# WHAT IS NEEDED
Restate word for word the lines of the records below, starting at the line that contains "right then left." and ending at the line that contains "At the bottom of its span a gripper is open", with both of those lines included and nothing else.

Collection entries
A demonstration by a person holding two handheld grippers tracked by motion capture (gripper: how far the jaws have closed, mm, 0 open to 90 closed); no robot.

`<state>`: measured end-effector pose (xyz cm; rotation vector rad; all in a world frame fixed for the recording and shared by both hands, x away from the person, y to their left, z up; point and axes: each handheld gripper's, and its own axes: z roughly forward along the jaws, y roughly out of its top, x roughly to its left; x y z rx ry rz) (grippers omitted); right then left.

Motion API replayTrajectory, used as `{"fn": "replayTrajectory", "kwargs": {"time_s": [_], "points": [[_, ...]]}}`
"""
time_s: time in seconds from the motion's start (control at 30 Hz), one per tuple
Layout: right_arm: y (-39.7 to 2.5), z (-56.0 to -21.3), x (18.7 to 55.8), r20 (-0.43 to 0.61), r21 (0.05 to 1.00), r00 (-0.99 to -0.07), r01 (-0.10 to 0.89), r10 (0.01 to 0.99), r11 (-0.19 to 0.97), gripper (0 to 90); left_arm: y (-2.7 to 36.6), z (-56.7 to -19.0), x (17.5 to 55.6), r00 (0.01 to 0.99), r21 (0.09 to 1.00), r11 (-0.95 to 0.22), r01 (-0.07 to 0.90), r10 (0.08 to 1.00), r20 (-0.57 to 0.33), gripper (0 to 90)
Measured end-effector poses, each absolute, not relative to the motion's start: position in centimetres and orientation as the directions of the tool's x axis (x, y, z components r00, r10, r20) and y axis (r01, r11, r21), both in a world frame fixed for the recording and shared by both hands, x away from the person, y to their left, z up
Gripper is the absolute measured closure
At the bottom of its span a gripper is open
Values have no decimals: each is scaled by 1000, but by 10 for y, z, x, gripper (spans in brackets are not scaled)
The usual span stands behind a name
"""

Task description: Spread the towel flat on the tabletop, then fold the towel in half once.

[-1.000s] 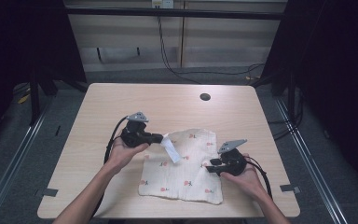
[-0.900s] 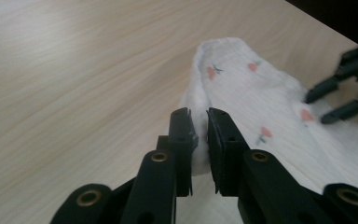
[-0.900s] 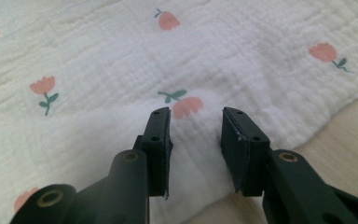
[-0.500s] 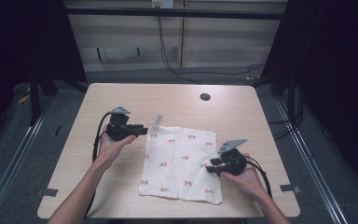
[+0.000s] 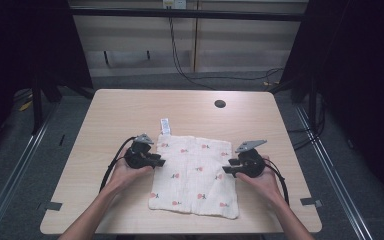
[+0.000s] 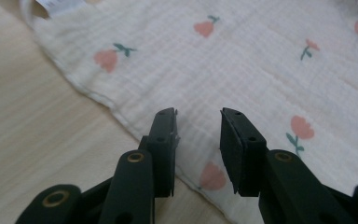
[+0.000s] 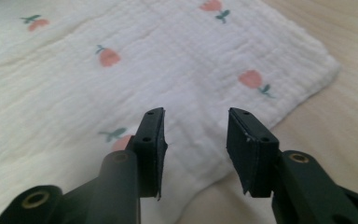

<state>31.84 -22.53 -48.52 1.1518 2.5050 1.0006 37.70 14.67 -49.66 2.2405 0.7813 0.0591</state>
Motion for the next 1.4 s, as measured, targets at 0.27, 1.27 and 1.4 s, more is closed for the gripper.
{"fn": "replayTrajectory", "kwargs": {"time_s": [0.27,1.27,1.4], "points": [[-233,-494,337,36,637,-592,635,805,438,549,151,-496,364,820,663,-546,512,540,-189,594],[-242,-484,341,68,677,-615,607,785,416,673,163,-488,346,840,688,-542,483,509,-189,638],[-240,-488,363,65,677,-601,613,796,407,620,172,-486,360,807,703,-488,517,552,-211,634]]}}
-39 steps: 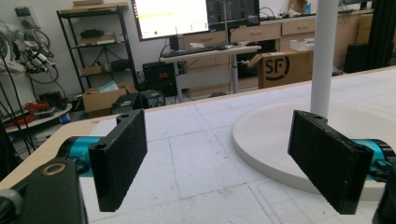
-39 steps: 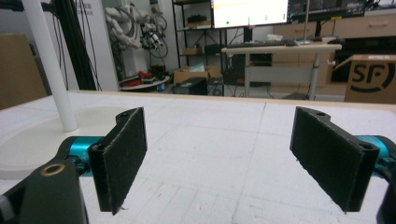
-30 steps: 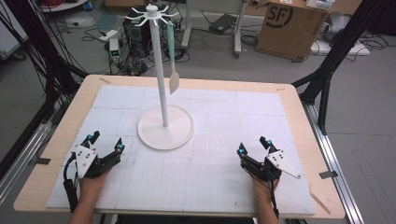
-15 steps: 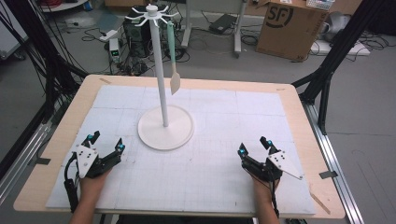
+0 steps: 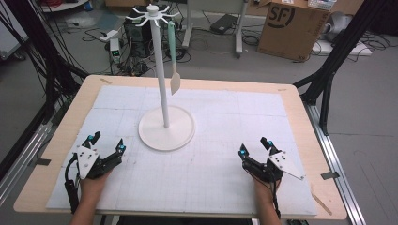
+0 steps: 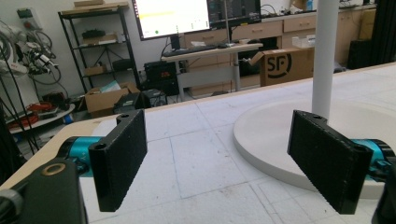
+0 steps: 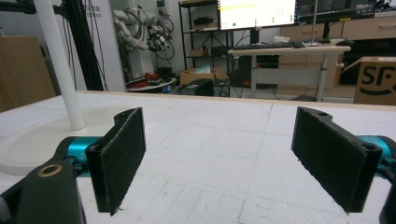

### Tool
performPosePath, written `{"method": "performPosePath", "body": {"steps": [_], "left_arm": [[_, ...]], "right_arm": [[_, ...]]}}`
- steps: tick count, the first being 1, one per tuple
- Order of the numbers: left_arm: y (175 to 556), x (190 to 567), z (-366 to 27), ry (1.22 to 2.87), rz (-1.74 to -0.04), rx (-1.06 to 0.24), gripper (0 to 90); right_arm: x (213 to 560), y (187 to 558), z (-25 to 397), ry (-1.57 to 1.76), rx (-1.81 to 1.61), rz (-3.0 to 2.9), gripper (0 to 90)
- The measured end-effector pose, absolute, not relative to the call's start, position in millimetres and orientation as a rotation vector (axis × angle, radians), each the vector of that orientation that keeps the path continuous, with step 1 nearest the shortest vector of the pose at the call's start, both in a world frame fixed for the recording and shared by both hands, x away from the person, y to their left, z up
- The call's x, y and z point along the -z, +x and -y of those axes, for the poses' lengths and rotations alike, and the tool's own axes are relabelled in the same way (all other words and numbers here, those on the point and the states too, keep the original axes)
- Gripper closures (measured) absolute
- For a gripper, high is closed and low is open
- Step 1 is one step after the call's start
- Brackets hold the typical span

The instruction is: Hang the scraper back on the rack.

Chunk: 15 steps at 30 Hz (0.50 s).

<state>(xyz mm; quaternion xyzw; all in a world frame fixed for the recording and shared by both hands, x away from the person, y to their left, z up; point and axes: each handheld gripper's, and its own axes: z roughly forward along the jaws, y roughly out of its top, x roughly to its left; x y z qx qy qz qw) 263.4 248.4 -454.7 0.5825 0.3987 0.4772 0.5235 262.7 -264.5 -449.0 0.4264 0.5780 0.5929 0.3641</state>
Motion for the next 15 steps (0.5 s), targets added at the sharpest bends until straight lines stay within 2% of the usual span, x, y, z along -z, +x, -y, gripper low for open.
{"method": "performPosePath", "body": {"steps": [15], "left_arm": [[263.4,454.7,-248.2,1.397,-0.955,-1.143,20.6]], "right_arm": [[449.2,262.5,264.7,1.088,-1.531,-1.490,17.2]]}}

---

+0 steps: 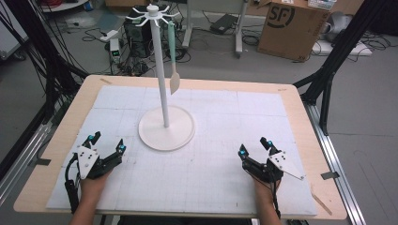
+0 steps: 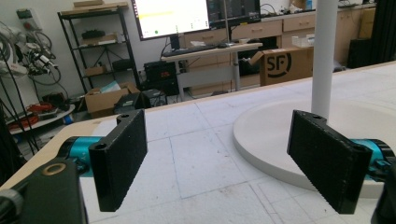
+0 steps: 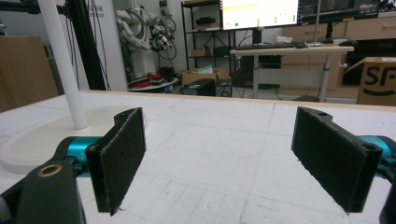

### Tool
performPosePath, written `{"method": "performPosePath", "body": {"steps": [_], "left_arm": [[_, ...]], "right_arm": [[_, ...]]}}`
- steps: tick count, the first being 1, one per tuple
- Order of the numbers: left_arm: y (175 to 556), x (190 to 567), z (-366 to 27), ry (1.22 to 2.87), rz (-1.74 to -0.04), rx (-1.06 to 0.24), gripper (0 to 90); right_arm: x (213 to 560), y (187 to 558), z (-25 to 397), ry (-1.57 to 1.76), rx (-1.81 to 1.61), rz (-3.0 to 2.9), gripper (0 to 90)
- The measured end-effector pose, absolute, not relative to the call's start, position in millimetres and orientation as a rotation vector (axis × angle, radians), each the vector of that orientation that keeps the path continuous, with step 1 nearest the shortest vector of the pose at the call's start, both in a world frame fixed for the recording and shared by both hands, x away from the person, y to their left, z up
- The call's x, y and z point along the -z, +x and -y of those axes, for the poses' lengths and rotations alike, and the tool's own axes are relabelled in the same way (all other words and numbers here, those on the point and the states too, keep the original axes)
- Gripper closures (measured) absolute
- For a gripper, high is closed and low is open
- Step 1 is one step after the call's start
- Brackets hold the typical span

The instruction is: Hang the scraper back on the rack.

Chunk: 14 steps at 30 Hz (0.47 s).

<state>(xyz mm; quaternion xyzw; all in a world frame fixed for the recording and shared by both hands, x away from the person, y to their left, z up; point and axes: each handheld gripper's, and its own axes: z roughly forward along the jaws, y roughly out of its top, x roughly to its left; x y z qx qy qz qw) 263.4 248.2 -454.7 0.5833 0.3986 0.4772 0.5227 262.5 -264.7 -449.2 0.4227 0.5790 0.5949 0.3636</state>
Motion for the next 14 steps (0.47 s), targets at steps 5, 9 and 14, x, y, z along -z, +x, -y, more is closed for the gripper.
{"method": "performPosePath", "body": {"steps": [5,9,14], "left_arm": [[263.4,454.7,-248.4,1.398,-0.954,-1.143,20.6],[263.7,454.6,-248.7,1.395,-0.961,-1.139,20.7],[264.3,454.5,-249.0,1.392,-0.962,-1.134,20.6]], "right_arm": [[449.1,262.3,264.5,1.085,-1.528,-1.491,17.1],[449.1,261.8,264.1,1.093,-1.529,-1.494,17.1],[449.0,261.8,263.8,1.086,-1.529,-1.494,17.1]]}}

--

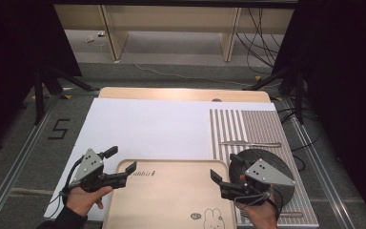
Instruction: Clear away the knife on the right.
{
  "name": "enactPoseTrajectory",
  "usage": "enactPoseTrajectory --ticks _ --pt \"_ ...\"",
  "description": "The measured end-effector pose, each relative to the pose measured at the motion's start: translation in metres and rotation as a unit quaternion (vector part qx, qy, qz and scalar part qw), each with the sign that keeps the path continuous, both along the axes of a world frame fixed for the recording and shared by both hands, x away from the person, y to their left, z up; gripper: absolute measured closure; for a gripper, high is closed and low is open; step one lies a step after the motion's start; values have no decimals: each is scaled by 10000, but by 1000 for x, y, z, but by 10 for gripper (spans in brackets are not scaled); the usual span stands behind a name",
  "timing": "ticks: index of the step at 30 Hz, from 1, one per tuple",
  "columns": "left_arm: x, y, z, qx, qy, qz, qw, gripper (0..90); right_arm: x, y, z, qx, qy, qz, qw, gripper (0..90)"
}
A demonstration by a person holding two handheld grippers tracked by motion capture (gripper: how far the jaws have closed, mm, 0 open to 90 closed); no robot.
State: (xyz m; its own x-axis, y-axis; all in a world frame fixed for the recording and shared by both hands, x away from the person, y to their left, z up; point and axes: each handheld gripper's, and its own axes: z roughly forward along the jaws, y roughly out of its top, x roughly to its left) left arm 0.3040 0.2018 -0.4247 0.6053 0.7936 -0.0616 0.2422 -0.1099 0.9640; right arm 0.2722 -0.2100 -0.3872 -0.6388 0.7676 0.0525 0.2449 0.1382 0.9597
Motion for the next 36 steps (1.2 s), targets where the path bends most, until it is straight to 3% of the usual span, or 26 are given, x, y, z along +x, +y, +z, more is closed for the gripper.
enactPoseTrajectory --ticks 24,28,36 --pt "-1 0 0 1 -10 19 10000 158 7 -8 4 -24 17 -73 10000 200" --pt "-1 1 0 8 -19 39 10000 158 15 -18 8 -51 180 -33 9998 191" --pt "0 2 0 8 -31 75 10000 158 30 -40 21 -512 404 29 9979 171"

# WRITTEN RESPONSE
`<state>`: measured end-effector pose (xyz cm; rotation vector rad; all in a world frame fixed for the recording and shared by both hands, x away from the person, y to their left, z up; point and axes: each handheld gripper's, and its own axes: z roughly forward along the jaws, y roughly out of its top, x roughly to its left; x y z rx ry rz) (grippers omitted); right then left.

Motion API replayTrajectory, used as `{"fn": "replayTrajectory", "kwargs": {"time_s": [_], "points": [[_, ...]]}}`
"""
time_s: time in seconds from the motion's start (control at 30 Hz), one per tuple
Layout: right_arm: y (-39.7 to 2.5), z (-56.0 to -21.3), x (18.7 to 55.8), r20 (-0.43 to 0.61), r21 (0.05 to 1.00), r00 (-0.99 to -0.07), r01 (-0.10 to 0.89), r10 (0.01 to 0.99), r11 (-0.19 to 0.97), gripper (0 to 90); left_arm: y (-2.7 to 36.6), z (-56.7 to -19.0), x (17.5 to 55.6), r00 (0.01 to 0.99), r21 (0.09 to 1.00), r11 (-0.95 to 0.22), r01 (-0.07 to 0.90), r10 (0.08 to 1.00), r20 (-0.57 to 0.33), gripper (0 to 90)
Measured end-effector poses, each absolute, not relative to the motion's start: position in centimetres and orientation as the directions of the tool's x axis (x, y, z components r00, r10, r20) and y axis (r01, r11, r21), both in a world frame fixed for the recording and shared by both hands, x away from the person, y to their left, z up
Gripper is the absolute measured closure
At the bottom of its span a gripper is open

This finishes the answer.